Exercise objective -
Output the number of lines in the entries below with the string "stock" in them, and nothing further.

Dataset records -
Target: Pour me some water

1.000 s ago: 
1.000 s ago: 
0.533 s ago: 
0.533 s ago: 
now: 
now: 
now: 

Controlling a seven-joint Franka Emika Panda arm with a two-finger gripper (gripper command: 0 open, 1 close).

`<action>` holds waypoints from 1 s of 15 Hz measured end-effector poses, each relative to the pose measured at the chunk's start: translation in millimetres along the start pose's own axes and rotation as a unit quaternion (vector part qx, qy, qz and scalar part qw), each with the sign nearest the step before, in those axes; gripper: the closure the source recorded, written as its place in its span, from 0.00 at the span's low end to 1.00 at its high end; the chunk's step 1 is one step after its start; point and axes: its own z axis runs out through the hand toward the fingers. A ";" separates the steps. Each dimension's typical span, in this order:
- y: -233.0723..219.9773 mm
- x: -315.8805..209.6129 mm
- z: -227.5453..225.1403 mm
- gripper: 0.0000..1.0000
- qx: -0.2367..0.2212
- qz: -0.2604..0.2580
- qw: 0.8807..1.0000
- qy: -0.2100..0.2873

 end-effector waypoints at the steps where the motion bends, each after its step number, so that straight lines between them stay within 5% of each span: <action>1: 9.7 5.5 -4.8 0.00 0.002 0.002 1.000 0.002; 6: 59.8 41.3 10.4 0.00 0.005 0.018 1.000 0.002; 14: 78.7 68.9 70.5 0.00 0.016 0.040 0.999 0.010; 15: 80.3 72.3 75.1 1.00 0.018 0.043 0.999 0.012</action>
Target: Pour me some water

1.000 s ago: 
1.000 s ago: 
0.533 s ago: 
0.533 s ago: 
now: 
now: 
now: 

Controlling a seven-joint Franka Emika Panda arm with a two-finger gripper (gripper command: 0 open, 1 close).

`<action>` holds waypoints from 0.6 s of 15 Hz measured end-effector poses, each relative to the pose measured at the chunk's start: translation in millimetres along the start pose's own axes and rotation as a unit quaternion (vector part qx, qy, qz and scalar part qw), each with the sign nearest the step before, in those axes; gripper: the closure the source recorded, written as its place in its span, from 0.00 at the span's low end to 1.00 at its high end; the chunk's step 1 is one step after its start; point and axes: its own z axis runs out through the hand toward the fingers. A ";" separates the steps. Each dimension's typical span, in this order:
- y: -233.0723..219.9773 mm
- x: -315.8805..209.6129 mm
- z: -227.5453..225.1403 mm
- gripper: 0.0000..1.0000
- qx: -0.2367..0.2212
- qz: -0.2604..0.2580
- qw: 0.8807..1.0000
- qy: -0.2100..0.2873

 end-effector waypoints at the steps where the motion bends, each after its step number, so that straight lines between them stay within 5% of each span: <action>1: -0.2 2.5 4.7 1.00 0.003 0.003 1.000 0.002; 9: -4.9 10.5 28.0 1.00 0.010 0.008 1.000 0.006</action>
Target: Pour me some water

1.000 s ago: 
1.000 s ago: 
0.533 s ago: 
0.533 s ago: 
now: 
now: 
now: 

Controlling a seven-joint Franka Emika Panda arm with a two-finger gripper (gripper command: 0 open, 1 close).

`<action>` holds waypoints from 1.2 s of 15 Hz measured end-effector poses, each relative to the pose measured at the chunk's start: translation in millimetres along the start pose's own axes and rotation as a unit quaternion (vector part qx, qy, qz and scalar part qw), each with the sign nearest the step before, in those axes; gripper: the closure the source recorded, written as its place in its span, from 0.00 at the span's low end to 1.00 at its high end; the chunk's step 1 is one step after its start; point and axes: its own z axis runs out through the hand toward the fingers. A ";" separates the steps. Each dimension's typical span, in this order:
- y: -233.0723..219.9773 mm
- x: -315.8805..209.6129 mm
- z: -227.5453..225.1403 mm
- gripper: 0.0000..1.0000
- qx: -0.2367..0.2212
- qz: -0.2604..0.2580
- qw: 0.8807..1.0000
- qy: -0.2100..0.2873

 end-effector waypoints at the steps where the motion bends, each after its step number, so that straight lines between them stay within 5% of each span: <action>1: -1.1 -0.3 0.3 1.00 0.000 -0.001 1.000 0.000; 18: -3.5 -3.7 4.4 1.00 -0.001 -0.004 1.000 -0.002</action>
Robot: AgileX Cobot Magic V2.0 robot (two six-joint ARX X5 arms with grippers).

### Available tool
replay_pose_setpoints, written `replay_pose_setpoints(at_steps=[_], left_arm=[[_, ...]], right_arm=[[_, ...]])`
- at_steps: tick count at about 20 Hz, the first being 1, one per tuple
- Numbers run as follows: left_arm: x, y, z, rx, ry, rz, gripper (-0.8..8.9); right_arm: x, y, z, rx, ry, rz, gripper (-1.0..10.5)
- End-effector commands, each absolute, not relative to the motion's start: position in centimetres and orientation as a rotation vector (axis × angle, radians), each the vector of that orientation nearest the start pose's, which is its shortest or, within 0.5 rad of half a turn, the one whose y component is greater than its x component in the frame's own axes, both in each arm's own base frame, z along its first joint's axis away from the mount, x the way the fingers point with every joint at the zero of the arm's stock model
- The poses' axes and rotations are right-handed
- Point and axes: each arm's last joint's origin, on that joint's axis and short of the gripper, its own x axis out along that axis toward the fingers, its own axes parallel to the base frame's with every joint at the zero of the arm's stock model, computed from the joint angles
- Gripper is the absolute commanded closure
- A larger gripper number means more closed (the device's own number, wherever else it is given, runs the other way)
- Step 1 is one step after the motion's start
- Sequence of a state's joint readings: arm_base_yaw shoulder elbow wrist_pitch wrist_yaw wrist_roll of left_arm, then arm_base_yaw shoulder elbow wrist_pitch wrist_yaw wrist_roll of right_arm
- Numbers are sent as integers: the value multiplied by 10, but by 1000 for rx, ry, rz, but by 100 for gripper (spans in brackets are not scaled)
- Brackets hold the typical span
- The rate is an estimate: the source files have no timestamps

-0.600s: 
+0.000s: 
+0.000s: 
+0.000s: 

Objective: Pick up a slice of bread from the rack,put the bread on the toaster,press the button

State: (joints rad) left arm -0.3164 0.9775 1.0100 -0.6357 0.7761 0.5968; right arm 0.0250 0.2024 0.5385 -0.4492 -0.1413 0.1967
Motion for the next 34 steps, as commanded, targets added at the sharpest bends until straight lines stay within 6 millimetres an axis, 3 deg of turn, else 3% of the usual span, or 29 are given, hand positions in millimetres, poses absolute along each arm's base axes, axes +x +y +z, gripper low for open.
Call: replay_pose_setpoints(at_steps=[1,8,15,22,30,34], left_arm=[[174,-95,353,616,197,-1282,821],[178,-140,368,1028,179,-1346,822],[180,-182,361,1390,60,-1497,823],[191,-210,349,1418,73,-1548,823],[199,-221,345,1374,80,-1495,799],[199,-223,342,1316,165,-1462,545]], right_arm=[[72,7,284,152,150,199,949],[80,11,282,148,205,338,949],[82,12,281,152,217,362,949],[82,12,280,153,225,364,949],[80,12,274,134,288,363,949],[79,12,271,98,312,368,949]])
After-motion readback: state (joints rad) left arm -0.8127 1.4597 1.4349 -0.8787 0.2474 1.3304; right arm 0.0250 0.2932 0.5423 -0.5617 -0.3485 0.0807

Result of the task -
2